Find the word "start" in the listing below. Copy every line that has it.
BEGIN Dataset excerpt
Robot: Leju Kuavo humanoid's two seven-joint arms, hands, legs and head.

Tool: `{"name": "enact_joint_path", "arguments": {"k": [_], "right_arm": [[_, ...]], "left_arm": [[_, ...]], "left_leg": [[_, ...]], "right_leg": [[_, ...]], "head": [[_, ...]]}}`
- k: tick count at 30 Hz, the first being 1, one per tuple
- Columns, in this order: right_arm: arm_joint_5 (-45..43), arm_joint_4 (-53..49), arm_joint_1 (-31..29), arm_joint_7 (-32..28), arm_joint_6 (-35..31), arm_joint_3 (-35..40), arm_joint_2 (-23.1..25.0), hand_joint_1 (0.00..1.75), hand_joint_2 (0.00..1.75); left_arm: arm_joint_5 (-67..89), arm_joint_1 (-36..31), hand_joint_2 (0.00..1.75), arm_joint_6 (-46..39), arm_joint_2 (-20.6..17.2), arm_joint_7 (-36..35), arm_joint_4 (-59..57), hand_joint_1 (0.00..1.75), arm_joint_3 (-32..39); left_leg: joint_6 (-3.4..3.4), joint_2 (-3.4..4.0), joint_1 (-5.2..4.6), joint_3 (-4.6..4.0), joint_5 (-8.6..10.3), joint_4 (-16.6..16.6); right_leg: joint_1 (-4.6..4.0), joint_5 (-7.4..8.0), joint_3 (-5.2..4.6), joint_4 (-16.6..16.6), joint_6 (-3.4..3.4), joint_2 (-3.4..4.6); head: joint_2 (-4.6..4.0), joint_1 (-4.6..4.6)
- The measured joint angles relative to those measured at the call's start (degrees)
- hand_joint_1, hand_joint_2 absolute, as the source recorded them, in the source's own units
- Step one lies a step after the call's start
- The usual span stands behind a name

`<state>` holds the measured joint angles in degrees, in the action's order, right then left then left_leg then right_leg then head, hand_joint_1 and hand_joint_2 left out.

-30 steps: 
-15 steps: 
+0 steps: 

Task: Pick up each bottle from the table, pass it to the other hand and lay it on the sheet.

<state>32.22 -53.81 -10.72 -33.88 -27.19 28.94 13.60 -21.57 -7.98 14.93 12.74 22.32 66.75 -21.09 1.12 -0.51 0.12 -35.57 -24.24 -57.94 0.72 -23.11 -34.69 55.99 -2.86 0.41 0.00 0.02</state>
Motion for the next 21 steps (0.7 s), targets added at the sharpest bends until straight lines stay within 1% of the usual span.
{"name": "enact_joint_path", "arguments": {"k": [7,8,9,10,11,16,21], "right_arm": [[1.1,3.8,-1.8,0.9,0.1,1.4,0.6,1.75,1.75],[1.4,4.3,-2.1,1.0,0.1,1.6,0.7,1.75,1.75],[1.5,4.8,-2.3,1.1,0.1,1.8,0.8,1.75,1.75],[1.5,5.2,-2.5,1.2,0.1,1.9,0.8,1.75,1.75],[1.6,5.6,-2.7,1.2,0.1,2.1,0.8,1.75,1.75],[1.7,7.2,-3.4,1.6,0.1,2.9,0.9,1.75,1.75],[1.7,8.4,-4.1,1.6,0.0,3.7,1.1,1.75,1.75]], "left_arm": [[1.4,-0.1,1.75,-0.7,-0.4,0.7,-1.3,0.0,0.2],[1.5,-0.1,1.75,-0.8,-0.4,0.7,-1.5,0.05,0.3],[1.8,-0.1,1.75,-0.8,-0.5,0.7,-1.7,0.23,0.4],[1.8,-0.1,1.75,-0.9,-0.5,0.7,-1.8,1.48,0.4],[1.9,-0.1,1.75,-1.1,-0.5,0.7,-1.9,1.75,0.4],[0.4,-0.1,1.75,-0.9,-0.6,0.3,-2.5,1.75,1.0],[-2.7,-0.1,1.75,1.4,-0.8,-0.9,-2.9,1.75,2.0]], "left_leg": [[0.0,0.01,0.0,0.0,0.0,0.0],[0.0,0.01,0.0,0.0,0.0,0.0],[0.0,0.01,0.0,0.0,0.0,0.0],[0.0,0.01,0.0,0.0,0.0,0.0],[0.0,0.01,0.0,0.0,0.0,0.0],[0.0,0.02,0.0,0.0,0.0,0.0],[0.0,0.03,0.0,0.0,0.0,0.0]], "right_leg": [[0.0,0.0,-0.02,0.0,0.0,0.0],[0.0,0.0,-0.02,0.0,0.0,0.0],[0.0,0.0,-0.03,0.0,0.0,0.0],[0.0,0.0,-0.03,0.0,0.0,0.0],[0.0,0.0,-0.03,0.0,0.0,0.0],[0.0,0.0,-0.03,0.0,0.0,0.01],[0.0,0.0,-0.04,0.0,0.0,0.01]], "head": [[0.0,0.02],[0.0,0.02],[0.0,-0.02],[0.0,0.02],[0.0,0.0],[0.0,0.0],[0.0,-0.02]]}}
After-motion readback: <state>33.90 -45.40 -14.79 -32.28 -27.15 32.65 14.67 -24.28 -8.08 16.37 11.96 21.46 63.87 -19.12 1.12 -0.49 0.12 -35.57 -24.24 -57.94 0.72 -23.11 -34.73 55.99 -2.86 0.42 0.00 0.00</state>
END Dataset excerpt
### Answer section
- The measured joint angles relative to those measured at the call's start (degrees)
- Step one lies a step after the call's start

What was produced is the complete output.